**What you need to do**:
All of the entries need to be written out again, exactly as they are.

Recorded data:

□ □ □ □ □

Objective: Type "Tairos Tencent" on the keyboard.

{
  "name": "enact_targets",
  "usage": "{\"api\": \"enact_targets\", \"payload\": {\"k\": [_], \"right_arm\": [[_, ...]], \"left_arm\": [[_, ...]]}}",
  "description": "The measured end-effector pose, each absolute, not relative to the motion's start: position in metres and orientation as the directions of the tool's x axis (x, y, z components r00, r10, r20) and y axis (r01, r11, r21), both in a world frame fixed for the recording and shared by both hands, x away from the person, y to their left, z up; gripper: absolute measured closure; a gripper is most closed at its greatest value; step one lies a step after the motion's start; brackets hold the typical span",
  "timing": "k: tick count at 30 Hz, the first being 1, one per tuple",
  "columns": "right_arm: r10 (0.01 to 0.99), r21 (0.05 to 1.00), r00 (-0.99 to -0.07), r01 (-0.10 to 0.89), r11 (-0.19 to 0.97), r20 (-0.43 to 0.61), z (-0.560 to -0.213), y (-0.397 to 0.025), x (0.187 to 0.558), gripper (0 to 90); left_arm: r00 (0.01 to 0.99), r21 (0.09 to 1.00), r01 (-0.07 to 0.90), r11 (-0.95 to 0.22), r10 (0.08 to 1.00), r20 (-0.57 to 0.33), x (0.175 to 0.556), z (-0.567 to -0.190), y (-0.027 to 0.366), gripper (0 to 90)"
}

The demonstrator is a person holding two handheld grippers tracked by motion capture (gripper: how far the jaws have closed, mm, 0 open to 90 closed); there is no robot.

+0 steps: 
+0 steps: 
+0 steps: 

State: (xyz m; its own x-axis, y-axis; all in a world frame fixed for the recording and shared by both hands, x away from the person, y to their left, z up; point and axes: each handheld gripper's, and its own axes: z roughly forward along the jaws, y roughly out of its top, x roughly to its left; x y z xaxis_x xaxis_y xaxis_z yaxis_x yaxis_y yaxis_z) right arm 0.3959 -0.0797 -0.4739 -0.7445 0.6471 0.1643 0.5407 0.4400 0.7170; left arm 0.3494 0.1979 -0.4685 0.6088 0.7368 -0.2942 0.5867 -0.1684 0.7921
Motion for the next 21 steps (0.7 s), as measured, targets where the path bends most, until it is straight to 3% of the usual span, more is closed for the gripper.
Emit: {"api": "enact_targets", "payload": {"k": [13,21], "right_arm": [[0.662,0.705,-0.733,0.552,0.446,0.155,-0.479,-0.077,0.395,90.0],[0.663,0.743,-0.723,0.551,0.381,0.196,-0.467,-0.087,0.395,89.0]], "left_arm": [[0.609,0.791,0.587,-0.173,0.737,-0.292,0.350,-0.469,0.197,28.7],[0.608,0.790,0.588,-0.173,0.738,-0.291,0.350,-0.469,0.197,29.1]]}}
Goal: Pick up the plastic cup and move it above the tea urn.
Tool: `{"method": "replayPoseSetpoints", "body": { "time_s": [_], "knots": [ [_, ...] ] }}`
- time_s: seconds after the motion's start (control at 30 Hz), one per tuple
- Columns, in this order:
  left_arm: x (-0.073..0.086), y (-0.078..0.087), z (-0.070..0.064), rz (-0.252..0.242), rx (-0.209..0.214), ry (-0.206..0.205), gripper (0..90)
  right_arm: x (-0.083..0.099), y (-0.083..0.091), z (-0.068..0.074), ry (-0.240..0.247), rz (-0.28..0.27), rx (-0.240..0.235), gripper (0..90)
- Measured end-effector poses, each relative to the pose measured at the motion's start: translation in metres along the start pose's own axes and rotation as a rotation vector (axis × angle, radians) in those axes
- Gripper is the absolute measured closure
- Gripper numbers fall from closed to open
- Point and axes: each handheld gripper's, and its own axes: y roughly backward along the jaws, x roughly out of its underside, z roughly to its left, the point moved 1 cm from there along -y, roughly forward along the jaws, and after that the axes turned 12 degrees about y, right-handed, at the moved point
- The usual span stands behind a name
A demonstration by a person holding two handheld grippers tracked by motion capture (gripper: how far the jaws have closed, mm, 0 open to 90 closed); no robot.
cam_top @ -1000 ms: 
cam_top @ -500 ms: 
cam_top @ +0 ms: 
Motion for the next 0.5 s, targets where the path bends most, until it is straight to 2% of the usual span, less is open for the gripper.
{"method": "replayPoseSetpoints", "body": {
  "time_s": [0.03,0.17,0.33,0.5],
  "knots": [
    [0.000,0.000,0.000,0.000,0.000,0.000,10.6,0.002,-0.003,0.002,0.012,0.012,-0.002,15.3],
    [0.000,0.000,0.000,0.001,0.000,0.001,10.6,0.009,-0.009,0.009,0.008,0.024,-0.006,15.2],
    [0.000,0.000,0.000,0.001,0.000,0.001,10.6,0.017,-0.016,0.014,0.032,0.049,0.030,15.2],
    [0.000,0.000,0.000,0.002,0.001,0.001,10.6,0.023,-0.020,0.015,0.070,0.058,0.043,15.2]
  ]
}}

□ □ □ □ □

**Task solution**:
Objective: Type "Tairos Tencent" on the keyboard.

{
  "name": "enact_targets",
  "usage": "{\"api\": \"enact_targets\", \"payload\": {\"k\": [_], \"right_arm\": [[_, ...]], \"left_arm\": [[_, ...]]}}",
  "description": "The measured end-effector pose, each absolute, not relative to the motion's start: position in metres and orientation as the directions of the tool's x axis (x, y, z components r00, r10, r20) and y axis (r01, r11, r21), both in a world frame fixed for the recording and shared by both hands, x away from the person, y to their left, z up; gripper: absolute measured closure; a gripper is most closed at its greatest value; step one lies a step after the motion's start; brackets hold the typical span",
  "timing": "k: tick count at 30 Hz, the first being 1, one per tuple",
  "columns": "right_arm: r10 (0.01 to 0.99), r21 (0.05 to 1.00), r00 (-0.99 to -0.07), r01 (-0.10 to 0.89), r11 (-0.19 to 0.97), r20 (-0.43 to 0.61), z (-0.560 to -0.213), y (-0.397 to 0.025), x (0.187 to 0.558), gripper (0 to 90); left_arm: r00 (0.01 to 0.99), r21 (0.09 to 1.00), r01 (-0.07 to 0.90), r11 (-0.95 to 0.22), r10 (0.08 to 1.00), r20 (-0.57 to 0.33), x (0.175 to 0.556), z (-0.567 to -0.190), y (-0.027 to 0.366), gripper (0 to 90)"
}

The demonstrator is a person holding two handheld grippers tracked by motion capture (gripper: how far the jaws have closed, mm, 0 open to 90 closed); there is no robot.

+0 steps: 
+0 steps: 
+0 steps: 

State: (xyz m; its own x-axis, y-axis; all in a world frame fixed for the recording and shared by both hands, x away from the person, y to their left, z up; point and axes: each handheld gripper's, and its own axes: z roughly forward along the jaws, y roughly out of its top, x roughly to its left; x y z xaxis_x xaxis_y xaxis_z yaxis_x yaxis_y yaxis_z) right arm 0.3959 -0.0797 -0.4739 -0.7445 0.6471 0.1643 0.5407 0.4400 0.7170; left arm 0.3494 0.1979 -0.4685 0.6088 0.7368 -0.2942 0.5867 -0.1684 0.7921
Motion for the next 21 steps (0.7 s), as measured, targets where the path bends most, until it is straight to 3% of the usual span, more is closed for the gripper.
Emit: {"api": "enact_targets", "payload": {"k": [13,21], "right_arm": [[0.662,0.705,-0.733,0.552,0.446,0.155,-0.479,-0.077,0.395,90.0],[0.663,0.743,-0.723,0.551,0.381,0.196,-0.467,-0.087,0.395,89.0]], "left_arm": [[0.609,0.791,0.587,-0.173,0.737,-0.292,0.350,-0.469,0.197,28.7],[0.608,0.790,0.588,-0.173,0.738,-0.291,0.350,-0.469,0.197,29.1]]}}
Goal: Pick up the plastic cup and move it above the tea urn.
Tool: `{"method": "replayPoseSetpoints", "body": { "time_s": [_], "knots": [ [_, ...] ] }}`
- time_s: seconds after the motion's start (control at 30 Hz), one per tuple
- Columns, in this order:
  left_arm: x (-0.073..0.086), y (-0.078..0.087), z (-0.070..0.064), rz (-0.252..0.242), rx (-0.209..0.214), ry (-0.206..0.205), gripper (0..90)
  right_arm: x (-0.083..0.099), y (-0.083..0.091), z (-0.068..0.074), ry (-0.240..0.247), rz (-0.28..0.27), rx (-0.240..0.235), gripper (0..90)
- Measured end-effector poses, each relative to the pose measured at the motion's start: translation in metres along the start pose's own axes and rotation as a rotation vector (axis × angle, radians) in those axes
- Gripper is the absolute measured closure
- Gripper numbers fall from closed to open
- Point and axes: each handheld gripper's, and its own axes: y roughly backward along the jaws, x roughly out of its underside, z roughly to its left, the point moved 1 cm from there along -y, roughly forward along the jaws, and after that the axes turned 12 degrees about y, right-handed, at the moved point
- The usual span stands behind a name
A demonstration by a person holding two handheld grippers tracked by motion capture (gripper: how far the jaws have closed, mm, 0 open to 90 closed); no robot.
cam_top @ -1000 ms: 
cam_top @ -500 ms: 
cam_top @ +0 ms: 
Motion for the next 0.5 s, targets where the path bends most, until it is straight to 2% of the usual span, less is open for the gripper.
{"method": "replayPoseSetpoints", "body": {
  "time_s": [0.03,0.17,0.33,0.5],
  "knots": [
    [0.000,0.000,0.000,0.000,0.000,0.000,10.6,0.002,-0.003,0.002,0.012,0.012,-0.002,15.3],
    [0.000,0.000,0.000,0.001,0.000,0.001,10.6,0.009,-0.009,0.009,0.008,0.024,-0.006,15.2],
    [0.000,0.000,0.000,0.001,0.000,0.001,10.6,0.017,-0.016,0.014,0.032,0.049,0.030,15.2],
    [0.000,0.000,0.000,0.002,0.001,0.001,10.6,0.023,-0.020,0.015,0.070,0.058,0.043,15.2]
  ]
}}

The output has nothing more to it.